The required output is a word-for-word restatement of the material below, from the line with "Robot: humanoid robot" through its last line, inclusive.

*** Opening of DATA BELOW ***

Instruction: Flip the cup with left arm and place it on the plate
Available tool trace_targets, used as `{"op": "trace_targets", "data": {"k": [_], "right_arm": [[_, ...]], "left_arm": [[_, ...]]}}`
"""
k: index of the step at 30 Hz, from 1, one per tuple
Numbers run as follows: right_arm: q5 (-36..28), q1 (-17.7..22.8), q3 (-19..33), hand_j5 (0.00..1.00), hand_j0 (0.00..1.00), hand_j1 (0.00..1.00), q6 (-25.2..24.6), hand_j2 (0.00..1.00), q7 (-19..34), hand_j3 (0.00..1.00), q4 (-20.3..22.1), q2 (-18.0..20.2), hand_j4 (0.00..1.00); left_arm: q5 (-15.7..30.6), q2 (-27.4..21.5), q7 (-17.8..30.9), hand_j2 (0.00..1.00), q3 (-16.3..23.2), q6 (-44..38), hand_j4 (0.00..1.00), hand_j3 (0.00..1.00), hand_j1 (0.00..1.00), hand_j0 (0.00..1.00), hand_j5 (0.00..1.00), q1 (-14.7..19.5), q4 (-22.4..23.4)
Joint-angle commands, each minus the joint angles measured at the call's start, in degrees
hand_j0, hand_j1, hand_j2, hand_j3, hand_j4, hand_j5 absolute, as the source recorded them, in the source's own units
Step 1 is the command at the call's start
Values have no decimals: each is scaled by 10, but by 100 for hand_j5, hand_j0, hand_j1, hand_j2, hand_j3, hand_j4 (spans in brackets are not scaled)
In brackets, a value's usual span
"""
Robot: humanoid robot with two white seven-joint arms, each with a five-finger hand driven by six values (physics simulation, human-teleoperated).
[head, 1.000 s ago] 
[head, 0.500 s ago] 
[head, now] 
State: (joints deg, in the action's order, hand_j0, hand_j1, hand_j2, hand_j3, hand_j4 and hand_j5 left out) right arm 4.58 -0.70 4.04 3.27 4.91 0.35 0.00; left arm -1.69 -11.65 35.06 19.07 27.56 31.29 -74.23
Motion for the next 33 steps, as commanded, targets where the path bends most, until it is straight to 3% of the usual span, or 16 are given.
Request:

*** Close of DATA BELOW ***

COMPLETED TASK »
Robot: humanoid robot with two white seven-joint arms, each with a five-finger hand driven by six values (physics simulation, human-teleoperated).
[head, 1.000 s ago] 
[head, 0.500 s ago] 
[head, now] 
State: (joints deg, in the action's order, hand_j0, hand_j1, hand_j2, hand_j3, hand_j4 and hand_j5 left out) right arm 4.58 -0.70 4.04 3.27 4.91 0.35 0.00; left arm -1.69 -11.65 35.06 19.07 27.56 31.29 -74.23
Motion for the next 33 steps, as commanded, targets where the path bends most, until it is straight to 3% of the usual span, or 16 are given.
Request:

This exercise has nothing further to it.